The high-level idea of ​​why channel factories improve payment reliability comes down to liquidity allocation. In a channel network of only two parties, users have to make zero-sum decisions about where to allocate their liquidity. This has a systemic effect on the overall success rate of payments across the network; If people put their liquidity somewhere it's not needed to process payments instead of where it is, payments will fail as liquidity runs out in the places people need it (until it rebalances). This dynamic is simply one of the design limitations of the Lightning Network known from the beginning, and why research like René's is incredibly important to making the protocol/network work in the long term.
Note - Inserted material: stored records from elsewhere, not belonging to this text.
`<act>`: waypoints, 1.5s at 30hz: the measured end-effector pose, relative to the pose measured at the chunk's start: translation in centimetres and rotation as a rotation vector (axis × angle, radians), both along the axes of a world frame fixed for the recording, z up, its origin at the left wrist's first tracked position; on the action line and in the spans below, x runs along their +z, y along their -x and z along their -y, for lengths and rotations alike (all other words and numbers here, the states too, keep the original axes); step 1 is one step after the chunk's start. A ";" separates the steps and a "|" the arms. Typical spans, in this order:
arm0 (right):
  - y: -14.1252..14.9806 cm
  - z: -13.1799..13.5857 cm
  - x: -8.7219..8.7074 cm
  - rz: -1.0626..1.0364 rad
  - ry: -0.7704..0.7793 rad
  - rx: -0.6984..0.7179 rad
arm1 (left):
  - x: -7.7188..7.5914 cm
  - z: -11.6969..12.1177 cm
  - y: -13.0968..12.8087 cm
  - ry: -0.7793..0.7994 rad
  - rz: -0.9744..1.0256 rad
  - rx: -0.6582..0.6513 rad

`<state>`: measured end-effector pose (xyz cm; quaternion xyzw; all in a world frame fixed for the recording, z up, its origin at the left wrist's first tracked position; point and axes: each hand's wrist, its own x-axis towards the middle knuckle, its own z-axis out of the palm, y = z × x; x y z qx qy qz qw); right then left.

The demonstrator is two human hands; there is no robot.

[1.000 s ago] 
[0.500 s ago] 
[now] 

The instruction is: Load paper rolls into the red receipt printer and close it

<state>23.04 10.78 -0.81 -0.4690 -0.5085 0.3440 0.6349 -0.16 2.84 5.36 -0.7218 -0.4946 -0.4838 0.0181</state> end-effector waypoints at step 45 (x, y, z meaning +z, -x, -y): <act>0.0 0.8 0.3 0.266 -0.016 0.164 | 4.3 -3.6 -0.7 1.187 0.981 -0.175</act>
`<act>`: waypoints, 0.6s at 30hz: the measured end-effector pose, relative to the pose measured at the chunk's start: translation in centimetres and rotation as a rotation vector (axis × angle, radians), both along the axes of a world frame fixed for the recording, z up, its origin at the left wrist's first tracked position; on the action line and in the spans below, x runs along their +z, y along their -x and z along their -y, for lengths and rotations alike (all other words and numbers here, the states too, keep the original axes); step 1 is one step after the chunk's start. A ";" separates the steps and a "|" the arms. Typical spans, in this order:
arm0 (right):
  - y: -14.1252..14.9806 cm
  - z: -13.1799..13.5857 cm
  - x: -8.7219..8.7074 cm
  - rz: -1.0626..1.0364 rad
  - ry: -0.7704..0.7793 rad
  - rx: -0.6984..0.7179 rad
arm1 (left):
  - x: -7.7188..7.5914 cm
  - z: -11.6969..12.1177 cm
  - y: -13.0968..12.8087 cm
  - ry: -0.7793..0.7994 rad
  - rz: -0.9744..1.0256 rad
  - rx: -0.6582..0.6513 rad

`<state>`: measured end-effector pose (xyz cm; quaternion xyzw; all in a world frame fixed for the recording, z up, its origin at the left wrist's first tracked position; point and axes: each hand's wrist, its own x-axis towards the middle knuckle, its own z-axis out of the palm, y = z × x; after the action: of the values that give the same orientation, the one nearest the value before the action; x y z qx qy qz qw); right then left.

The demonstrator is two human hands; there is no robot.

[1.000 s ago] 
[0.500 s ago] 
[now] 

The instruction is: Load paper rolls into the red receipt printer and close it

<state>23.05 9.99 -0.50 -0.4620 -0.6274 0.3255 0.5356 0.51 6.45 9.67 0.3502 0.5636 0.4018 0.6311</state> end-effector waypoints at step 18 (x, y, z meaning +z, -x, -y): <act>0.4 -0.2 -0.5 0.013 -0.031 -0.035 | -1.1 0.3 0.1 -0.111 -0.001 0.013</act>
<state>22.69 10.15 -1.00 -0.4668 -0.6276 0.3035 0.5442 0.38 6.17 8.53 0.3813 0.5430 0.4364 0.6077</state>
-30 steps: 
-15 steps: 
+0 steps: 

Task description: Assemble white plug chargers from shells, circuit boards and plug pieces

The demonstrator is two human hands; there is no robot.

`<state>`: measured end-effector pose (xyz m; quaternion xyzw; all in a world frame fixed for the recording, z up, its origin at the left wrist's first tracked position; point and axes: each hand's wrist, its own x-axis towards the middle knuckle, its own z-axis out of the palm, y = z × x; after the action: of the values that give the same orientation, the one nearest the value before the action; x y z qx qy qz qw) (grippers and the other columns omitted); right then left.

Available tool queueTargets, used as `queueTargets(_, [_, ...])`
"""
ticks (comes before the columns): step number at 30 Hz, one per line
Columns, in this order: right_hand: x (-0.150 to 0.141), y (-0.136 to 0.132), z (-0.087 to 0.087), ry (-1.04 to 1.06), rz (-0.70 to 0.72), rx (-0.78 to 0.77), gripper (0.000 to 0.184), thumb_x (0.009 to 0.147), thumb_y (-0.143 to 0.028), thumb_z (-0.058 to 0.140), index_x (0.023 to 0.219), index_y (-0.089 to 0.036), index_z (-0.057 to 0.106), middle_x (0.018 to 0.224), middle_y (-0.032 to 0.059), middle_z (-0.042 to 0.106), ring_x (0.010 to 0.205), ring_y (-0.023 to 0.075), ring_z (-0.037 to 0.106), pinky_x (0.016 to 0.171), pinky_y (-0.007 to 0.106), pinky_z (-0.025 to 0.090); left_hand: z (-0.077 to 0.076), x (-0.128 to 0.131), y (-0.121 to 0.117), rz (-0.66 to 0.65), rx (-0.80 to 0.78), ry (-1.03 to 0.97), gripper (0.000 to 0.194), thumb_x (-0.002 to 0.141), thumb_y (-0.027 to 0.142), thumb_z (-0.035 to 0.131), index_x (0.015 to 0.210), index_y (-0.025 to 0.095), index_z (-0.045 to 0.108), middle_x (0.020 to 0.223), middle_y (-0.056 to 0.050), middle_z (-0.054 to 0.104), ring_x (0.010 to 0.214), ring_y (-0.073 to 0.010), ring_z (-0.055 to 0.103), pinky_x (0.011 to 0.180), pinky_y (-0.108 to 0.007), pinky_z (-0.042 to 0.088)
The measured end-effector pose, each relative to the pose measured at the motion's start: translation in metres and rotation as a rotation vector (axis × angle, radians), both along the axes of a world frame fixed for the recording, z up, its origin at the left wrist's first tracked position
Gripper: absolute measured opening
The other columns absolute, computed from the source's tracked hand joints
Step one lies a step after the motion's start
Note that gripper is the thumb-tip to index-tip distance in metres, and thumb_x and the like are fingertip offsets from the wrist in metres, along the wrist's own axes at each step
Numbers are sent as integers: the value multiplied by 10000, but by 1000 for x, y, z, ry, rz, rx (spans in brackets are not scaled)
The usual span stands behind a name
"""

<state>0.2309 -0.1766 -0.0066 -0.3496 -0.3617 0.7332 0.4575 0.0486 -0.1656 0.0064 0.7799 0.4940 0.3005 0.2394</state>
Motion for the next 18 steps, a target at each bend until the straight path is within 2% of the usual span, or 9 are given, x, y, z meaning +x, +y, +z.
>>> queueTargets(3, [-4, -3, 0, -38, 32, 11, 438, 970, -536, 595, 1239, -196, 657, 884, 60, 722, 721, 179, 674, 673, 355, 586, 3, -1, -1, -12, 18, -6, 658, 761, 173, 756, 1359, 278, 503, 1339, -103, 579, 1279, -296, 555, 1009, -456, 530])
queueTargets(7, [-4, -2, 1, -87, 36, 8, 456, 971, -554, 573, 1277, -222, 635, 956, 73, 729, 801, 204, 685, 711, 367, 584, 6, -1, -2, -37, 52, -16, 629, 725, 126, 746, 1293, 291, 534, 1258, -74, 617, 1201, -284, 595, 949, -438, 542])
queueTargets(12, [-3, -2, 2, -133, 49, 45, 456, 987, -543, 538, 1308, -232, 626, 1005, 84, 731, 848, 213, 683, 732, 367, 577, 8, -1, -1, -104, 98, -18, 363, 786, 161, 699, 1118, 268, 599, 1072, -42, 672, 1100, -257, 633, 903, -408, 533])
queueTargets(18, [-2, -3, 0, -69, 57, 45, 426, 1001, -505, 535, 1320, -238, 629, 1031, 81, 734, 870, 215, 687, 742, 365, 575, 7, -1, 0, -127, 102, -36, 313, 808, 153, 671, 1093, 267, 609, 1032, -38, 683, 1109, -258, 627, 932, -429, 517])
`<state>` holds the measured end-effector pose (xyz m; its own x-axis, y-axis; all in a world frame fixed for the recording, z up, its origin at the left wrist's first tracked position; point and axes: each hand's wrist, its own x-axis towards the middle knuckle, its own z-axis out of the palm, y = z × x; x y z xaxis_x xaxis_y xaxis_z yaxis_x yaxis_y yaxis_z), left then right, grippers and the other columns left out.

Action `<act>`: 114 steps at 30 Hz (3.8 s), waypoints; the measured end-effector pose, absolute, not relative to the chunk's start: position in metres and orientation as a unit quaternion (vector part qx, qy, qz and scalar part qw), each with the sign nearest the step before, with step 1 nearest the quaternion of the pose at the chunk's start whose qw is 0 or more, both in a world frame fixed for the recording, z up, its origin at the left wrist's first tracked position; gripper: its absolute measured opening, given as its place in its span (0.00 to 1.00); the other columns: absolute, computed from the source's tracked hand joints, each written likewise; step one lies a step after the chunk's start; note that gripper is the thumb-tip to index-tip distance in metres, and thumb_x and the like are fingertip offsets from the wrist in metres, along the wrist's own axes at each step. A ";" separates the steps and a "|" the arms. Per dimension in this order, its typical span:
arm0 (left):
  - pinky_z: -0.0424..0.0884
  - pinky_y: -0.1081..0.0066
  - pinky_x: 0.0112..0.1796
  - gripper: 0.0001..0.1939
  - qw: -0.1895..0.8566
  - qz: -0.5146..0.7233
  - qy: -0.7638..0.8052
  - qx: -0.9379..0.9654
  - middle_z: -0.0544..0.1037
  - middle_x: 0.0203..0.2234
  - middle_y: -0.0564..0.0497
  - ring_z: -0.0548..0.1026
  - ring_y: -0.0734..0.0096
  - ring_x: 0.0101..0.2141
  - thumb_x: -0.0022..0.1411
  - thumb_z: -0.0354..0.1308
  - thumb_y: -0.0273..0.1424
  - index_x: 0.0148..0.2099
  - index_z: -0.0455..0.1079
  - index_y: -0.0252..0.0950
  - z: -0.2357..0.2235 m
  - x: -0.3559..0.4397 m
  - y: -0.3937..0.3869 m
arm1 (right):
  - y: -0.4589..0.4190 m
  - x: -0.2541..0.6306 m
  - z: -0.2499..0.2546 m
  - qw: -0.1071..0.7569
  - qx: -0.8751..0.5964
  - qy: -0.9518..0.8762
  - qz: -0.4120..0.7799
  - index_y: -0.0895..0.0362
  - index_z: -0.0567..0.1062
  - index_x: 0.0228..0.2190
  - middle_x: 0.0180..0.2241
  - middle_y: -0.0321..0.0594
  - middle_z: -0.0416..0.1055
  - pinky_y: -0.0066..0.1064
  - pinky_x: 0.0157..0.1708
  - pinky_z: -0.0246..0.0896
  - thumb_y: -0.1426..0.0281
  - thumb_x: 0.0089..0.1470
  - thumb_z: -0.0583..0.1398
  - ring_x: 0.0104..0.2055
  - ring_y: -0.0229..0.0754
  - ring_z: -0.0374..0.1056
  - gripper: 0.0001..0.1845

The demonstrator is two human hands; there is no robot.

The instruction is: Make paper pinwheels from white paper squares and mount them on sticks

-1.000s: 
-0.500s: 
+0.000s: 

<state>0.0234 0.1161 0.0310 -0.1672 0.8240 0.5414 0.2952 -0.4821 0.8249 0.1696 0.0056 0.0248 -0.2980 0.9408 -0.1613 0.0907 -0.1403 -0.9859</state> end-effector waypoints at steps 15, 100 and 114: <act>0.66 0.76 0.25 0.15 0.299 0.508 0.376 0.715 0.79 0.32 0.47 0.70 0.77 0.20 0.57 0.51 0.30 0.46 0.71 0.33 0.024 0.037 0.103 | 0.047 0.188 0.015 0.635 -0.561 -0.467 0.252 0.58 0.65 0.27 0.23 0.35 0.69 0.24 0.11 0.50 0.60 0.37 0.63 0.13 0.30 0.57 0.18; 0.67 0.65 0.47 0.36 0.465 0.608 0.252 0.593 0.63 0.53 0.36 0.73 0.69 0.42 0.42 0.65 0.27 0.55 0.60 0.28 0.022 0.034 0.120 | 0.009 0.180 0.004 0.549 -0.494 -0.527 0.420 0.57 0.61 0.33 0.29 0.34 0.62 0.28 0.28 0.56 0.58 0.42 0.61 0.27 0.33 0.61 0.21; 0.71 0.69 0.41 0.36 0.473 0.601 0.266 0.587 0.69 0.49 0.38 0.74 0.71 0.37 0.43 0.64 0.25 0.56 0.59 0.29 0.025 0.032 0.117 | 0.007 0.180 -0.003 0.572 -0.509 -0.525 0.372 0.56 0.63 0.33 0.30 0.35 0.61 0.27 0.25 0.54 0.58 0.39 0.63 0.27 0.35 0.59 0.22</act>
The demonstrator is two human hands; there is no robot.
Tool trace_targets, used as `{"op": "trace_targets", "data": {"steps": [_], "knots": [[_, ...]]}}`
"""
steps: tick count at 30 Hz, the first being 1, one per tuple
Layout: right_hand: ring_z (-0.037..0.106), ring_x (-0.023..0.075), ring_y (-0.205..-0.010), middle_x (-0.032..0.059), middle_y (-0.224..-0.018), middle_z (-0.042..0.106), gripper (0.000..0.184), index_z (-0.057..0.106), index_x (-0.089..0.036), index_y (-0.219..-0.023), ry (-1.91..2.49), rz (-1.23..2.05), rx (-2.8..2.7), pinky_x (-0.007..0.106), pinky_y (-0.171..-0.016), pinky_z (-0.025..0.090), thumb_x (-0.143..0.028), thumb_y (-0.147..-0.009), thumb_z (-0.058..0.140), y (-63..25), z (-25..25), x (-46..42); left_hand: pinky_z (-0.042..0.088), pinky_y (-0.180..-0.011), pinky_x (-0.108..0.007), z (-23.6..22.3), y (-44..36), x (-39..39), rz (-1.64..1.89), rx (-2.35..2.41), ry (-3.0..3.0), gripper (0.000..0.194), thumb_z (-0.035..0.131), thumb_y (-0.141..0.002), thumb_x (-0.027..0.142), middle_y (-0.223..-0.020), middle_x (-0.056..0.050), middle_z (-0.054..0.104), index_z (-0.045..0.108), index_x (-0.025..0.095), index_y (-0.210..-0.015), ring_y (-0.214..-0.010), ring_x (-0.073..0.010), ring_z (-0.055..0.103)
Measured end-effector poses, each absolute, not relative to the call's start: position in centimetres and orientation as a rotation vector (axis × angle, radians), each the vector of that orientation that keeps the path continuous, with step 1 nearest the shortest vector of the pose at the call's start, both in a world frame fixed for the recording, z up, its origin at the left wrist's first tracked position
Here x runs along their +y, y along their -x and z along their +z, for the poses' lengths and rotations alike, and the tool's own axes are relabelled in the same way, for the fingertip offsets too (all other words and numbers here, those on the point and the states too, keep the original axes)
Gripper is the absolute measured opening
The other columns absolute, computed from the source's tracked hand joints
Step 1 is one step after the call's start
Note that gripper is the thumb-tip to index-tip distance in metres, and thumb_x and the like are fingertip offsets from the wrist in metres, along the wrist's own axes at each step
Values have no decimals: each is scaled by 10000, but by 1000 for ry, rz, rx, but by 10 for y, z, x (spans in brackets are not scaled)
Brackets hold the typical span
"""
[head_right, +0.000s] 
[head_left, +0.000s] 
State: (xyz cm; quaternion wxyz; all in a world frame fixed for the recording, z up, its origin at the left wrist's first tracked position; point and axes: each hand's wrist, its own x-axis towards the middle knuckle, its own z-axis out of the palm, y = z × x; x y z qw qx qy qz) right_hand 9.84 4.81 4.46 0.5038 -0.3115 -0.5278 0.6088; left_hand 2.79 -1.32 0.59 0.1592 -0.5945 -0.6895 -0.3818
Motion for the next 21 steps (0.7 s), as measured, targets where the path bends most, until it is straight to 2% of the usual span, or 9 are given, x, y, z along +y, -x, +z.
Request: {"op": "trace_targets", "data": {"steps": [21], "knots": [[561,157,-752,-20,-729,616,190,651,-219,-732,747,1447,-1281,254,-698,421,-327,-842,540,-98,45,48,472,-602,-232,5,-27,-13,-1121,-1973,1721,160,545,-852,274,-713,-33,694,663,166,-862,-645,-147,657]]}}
In a multi-party channel model, users can allocate liquidity in large pools and simply “sub-allocate” it off-chain where it makes sense at the time. This means that even if a node operator has made a bad decision about which person to allocate liquidity to, as long as that person is in the same multi-party channel with people who would be a good peer, they can reallocate that misplaced liquidity from one to the other outside. of the chain without incurring costs within the chain.

This works because the concept of a multi-party channel is essentially all members of the group stacking conventional two-party channels on top of the multi-party one. By updating the multi-party channel at the root, the top two channels can be modified, opened, closed, etc. while remaining off-chain. The problem that René raises is the cost of entering a chain when people do not cooperate.

Lightning's entire logic is based on the idea that if your single-channel counterparty stops cooperating or responding, you can simply send transactions on-chain to impose control over your funds. When you have a multi-party channel, each “level” in the channel stack adds more transactions that must be sent to the blockchain to enforce the current state, meaning that in a high fee environment multi-party channels will be more expensive than two. party channels to enforce the chain.

These are critical trade-offs to consider when comparing these systems to each other, but I think focusing exclusively on the on-chain footprint ignores the most important point regarding off-chain systems: it's about incentivizing participants to No go in chain

Properly structuring a multiparty channel, that is, how to organize channels stacked on top, can allow you to group groups of people into subsections that have a reputation for high trustworthiness or that trust each other. This would allow people in these subgroups to reorganize liquidity within that subgroup even if people outside of it are temporarily unresponsive or go offline due to technical issues. The on-chain cost of enforcing things, while important, is tangential to the central design goal of an off-chain system: to give people a reason to stay off-chain and cooperate, and to eliminate reasons for people not to cooperate and force. chain things.

It is important not to lose sight of that central aspect of the design of these systems when considering what their future will look like.